* What you need to do *
All of the data below should be set down again verbatim, without any images.

*** Dataset excerpt ***

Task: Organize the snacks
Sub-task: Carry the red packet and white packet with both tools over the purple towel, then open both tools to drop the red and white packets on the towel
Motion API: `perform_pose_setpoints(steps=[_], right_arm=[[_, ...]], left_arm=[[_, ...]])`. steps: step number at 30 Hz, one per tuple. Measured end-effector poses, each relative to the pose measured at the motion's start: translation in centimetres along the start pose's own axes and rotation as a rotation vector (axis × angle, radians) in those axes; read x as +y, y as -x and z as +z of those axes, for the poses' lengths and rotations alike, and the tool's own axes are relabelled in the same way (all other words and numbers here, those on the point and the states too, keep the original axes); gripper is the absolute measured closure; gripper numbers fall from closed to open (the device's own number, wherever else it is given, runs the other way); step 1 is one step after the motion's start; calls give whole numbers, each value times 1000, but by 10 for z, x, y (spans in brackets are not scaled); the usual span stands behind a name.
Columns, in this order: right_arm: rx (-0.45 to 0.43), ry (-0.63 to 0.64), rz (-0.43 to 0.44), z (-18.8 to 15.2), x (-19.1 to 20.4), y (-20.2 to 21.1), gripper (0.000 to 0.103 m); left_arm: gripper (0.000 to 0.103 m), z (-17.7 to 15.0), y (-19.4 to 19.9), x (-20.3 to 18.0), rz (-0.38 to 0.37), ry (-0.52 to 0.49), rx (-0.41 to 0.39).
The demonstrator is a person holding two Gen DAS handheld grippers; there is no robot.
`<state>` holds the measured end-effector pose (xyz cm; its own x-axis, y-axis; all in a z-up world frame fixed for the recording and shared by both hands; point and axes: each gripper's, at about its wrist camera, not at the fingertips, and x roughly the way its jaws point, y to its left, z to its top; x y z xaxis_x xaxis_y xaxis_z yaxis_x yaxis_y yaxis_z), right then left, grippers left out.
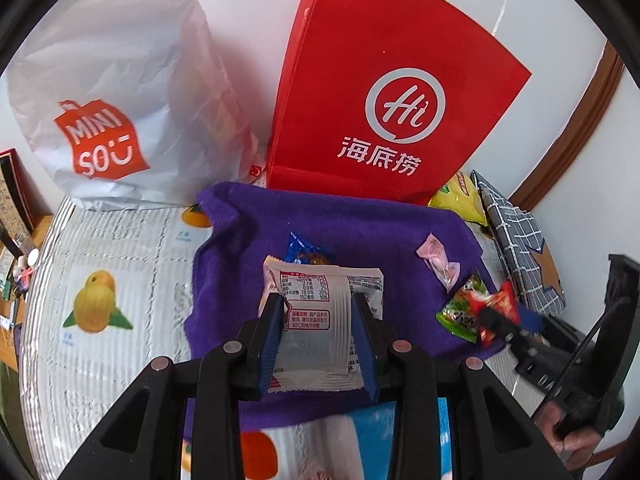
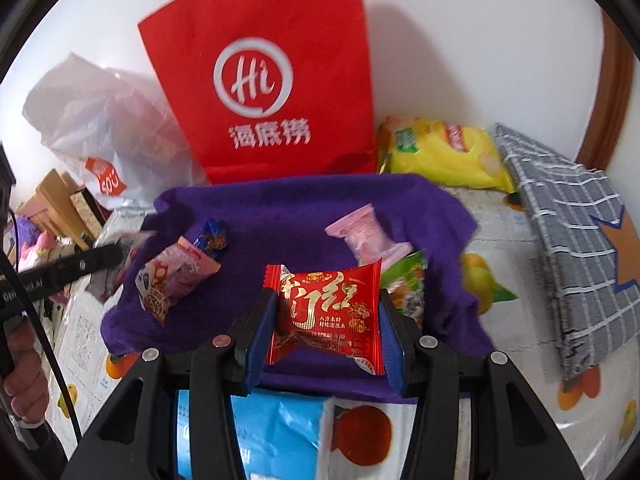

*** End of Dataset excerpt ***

* Reply to the exercise *
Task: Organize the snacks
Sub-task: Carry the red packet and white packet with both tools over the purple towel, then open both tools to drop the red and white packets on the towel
Motion API: `perform_pose_setpoints(steps=[_], right_arm=[[_, ...]], left_arm=[[_, ...]])`. steps: step number at 30 Hz, one per tuple. Measured end-effector poses, each relative to the pose measured at the motion's start: translation in centimetres along the start pose's own axes and rotation as a rotation vector (axis × angle, radians) in those axes; read x as +y, y as -x and z as +z of those axes, for the poses' lengths and rotations alike, and the tool's own axes are relabelled in the same way (all other words and numbers here, those on the point and the states too, keep the original axes); gripper is the absolute measured closure; gripper numbers fall from closed to open (the device's own number, wherever else it is given, runs the other way); step 1 is one step after the motion's start; calls give whole numbers, each value times 1000, but by 10 for z, x, y (spans in brackets are not scaled); the usual span stands behind a name.
Columns, in this order: right_arm: rx (-0.45 to 0.43), ry (-0.63 to 0.64), rz (-0.43 to 0.44), z (-18.8 to 15.2), x (-19.1 to 20.4), y (-20.2 to 21.1), gripper (0.000 to 0.103 m); left_arm: gripper (0.000 to 0.103 m), z (-17.7 to 15.0), y (-19.4 to 19.9), x (-20.3 to 18.0), rz (-0.38 to 0.37), ry (-0.52 to 0.49), rx (-0.41 to 0.39).
The demonstrator is a person holding two Gen DAS handheld grippers; there is no robot.
`<state>` holds the measured end-effector pose (xyz cm; its own x-axis, y-axis; all in a z-up world frame fixed for the recording and shared by both hands; point and axes: each gripper's, at about its wrist camera, not at the fingertips, and x roughly the way its jaws point, y to its left, z to its top; x y z xaxis_x xaxis_y xaxis_z yaxis_x yaxis_y yaxis_z), right then left, grippers left out.

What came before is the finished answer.